▼▼▼

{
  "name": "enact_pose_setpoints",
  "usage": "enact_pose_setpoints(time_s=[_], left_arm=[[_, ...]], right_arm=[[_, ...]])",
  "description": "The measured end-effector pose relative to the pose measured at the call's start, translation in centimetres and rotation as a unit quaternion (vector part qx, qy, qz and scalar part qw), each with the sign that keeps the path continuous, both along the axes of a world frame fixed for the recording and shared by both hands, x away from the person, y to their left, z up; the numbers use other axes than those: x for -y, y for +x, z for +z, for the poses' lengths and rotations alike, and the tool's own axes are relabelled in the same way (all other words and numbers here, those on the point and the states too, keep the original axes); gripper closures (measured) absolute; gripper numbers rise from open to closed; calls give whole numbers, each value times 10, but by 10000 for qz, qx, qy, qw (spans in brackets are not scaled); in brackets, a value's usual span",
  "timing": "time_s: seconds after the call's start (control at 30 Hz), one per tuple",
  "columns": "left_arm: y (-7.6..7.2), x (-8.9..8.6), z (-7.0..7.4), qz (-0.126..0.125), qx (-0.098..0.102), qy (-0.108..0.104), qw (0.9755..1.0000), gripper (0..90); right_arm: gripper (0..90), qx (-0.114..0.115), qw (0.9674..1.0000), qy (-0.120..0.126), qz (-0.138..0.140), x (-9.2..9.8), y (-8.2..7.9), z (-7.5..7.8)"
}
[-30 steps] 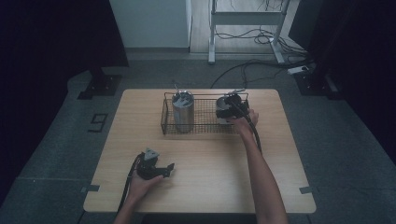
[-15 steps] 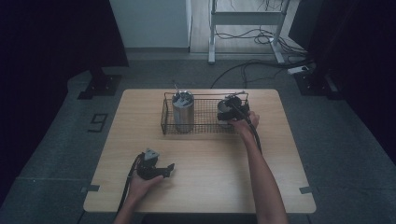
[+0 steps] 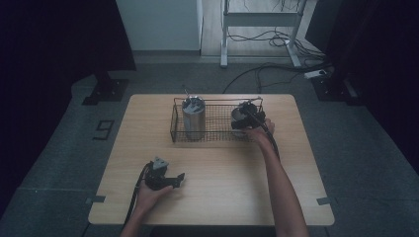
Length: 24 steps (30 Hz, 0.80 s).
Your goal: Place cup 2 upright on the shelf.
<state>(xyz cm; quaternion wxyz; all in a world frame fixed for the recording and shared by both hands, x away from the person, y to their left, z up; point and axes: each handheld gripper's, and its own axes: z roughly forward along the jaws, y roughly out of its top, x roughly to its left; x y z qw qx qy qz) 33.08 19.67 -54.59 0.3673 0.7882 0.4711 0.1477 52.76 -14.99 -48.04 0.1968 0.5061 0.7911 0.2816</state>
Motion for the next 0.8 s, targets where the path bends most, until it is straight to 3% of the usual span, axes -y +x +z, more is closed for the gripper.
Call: enact_pose_setpoints(time_s=[0.43,0.7,0.8], left_arm=[[1,-1,0,-20,-31,-23,10000,145],[0,-1,0,-21,-32,-14,10000,145],[1,-2,0,-6,-34,-19,10000,145]], right_arm=[[71,58,9998,198,7,3,0,-1],[70,-41,10000,-40,14,-1,0,3],[8,83,9999,-63,-13,-2,-3,7]])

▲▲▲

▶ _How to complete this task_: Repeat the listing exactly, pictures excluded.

▶ _Reply to the exercise_:
{
  "name": "enact_pose_setpoints",
  "usage": "enact_pose_setpoints(time_s=[_], left_arm=[[_, ...]], right_arm=[[_, ...]])",
  "description": "The measured end-effector pose relative to the pose measured at the call's start, translation in centimetres and rotation as a unit quaternion (vector part qx, qy, qz and scalar part qw), each with the sign that keeps the path continuous, both along the axes of a world frame fixed for the recording and shared by both hands, x away from the person, y to their left, z up; the numbers use other axes than those: x for -y, y for +x, z for +z, for the poses' lengths and rotations alike, and the tool's own axes are relabelled in the same way (all other words and numbers here, those on the point and the states too, keep the original axes); gripper closures (measured) absolute; gripper numbers rise from open to closed; calls give whole numbers, each value times 10, but by 10000 for qz, qx, qy, qw (spans in brackets are not scaled); in brackets, a value's usual span",
  "timing": "time_s: seconds after the call's start (control at 30 Hz), one per tuple",
  "columns": "left_arm: y (-7.6..7.2), x (-8.9..8.6), z (-7.0..7.4), qz (-0.126..0.125), qx (-0.098..0.102), qy (-0.108..0.104), qw (0.9755..1.0000), gripper (0..90); right_arm: gripper (0..90), qx (-0.114..0.115), qw (0.9674..1.0000), qy (-0.120..0.126), qz (-0.138..0.140), x (-9.2..9.8), y (-8.2..7.9), z (-7.5..7.8)"
}
[-30 steps] 
[-15 steps] 
[+0 steps] 
Length: 24 steps (30 Hz, 0.80 s).
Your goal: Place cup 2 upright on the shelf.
<state>(xyz cm; quaternion wxyz; all in a world frame fixed for the recording and shared by both hands, x away from the person, y to their left, z up; point and axes: each handheld gripper's, and its own axes: z roughly forward along the jaws, y roughly out of its top, x roughly to its left; x y z qw qx qy qz) 33.08 19.67 -54.59 0.3673 0.7882 0.4711 0.1477 52.76 -14.99 -48.04 0.1968 0.5061 0.7911 0.2816</state>
Motion for the next 0.8 s, targets where the path bends most, until it is straight to 3% of the usual span, axes -y +x +z, more is closed for the gripper.
Call: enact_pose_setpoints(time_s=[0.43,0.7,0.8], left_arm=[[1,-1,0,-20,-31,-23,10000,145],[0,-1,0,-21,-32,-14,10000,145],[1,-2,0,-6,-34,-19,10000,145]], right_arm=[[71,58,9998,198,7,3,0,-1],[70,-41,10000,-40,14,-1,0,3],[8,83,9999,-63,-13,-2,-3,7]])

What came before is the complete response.